PROBLEM REQUIREMENTS: Within the listing below, the lines to output run from the one containing "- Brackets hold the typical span" through the one containing "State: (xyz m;"; copy them exactly and nothing else.

PROVIDED DATA:

____________

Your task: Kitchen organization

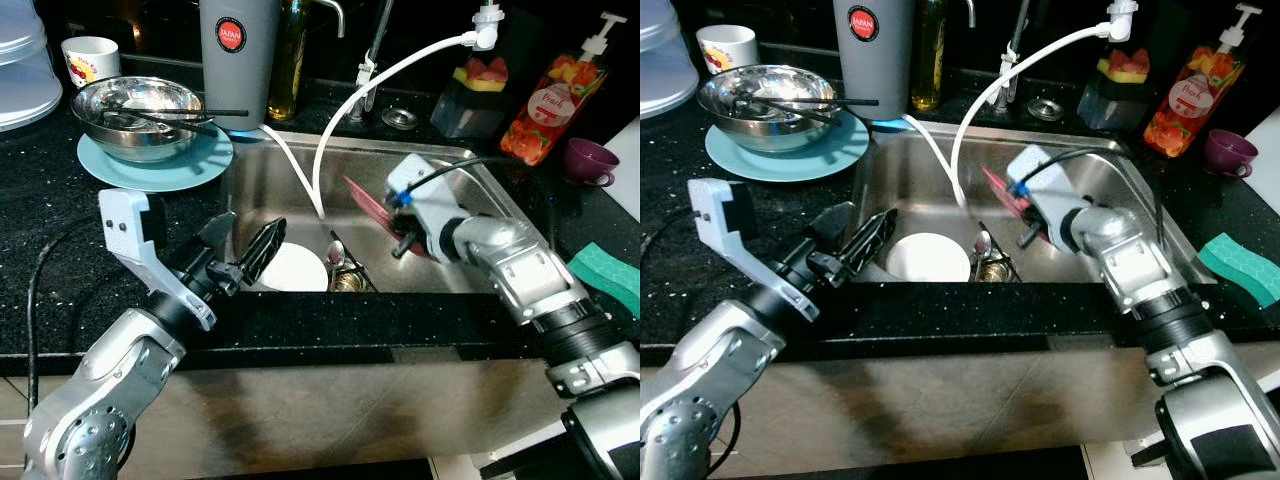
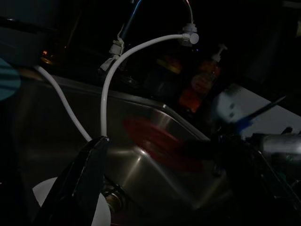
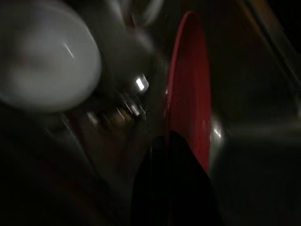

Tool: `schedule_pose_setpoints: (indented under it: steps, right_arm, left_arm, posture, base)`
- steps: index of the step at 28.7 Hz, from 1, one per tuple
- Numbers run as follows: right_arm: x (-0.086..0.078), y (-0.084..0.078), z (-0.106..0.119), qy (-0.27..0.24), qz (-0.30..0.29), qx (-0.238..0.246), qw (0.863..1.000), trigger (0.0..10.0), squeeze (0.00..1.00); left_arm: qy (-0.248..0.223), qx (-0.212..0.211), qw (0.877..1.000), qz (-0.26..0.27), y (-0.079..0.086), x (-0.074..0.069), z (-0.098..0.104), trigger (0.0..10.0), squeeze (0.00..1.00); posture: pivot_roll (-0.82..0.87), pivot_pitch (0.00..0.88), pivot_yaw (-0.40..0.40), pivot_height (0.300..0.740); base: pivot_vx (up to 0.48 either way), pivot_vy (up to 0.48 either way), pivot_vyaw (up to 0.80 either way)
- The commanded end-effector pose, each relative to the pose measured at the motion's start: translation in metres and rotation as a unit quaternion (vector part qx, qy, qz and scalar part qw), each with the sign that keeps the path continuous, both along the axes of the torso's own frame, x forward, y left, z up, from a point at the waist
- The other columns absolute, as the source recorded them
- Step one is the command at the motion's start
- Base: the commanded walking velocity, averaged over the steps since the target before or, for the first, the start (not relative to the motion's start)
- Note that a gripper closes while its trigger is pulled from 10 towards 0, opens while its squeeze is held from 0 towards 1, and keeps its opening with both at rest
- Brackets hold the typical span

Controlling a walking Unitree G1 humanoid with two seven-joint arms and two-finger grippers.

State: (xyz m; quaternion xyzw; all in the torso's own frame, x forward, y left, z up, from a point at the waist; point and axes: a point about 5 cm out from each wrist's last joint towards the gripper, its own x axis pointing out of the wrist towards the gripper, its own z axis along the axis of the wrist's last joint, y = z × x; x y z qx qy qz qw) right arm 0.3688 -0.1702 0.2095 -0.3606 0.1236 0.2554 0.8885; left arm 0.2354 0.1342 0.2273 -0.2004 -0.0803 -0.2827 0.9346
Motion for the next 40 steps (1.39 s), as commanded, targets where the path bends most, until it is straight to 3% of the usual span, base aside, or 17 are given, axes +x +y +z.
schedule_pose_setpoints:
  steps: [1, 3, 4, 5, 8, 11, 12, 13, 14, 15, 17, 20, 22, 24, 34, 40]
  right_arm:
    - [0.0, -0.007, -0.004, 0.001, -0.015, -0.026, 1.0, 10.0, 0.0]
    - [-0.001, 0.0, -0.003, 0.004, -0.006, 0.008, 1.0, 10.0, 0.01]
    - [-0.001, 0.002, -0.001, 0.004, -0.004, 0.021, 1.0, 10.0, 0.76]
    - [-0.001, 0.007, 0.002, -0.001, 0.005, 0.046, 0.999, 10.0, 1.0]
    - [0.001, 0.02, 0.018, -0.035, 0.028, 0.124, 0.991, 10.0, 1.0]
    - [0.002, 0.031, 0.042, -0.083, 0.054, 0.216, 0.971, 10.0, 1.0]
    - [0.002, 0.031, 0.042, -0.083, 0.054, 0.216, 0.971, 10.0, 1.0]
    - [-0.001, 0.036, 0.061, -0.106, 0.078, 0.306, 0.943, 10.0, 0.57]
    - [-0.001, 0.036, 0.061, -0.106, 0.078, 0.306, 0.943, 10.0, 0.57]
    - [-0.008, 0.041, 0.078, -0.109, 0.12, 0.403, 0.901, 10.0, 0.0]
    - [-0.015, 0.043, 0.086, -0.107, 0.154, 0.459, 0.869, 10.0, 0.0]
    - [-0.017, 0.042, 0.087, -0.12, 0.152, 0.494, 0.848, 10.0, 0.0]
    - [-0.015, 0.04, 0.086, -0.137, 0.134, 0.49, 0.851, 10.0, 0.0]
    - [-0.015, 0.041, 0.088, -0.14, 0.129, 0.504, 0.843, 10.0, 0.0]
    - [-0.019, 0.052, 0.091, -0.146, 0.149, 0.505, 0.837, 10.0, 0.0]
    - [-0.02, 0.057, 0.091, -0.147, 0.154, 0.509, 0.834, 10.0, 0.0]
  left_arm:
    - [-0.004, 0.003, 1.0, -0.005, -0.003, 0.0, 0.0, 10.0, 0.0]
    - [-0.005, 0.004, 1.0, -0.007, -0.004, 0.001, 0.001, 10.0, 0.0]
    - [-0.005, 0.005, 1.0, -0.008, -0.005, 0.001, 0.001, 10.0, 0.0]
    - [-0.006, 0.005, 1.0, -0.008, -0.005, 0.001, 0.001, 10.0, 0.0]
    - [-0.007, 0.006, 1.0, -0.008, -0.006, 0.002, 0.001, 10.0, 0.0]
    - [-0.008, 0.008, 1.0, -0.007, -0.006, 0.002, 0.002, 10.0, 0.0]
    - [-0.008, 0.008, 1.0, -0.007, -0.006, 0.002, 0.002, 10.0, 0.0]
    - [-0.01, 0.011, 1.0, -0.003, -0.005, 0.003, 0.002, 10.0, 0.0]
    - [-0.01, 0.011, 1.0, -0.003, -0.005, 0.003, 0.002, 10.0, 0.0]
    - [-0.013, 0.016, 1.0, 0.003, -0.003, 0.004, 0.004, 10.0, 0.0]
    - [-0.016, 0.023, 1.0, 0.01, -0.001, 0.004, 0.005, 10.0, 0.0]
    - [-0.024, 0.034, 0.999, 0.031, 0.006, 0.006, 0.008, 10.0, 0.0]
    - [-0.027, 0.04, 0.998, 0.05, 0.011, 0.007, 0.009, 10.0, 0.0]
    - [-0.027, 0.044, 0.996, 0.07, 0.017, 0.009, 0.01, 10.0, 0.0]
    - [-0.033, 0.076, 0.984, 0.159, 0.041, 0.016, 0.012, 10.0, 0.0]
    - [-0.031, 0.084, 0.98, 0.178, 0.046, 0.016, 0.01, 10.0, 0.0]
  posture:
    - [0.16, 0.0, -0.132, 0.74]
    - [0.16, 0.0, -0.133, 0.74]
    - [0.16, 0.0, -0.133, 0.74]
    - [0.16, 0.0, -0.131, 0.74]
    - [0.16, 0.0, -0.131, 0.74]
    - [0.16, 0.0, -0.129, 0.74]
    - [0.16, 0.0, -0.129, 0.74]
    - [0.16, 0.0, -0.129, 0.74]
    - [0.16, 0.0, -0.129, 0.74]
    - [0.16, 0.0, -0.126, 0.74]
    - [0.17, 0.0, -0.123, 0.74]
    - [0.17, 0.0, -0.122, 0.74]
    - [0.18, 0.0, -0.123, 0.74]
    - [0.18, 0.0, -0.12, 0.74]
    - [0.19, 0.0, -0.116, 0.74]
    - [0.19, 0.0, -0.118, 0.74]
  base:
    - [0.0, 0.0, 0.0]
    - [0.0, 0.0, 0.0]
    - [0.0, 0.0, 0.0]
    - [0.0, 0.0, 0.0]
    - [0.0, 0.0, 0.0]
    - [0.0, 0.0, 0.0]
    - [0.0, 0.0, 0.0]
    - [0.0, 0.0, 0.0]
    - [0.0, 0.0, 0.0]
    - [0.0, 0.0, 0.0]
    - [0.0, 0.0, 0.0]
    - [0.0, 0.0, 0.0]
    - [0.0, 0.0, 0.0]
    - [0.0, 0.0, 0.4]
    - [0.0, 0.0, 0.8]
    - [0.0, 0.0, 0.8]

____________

OUTPUT FOR THIS TASK:
- Brackets hold the typical span

Controlling a walking Unitree G1 humanoid with two seven-joint arms and two-finger grippers.

State: (xyz m; quaternion xyzw; all in the torso's own frame, x forward, y left, z up, from a point at the waist; point and axes: a point about 5 cm out from each wrist's last joint towards the gripper, its own x axis pointing out of the wrist towards the gripper, its own z axis along the axis of the wrist's last joint, y = z × x; x y z qx qy qz qw) right arm 0.3688 -0.1702 0.2095 -0.3606 0.1236 0.2554 0.8885; left arm 0.2354 0.1342 0.2273 -0.2004 -0.0803 -0.2827 0.9346

The response is now complete.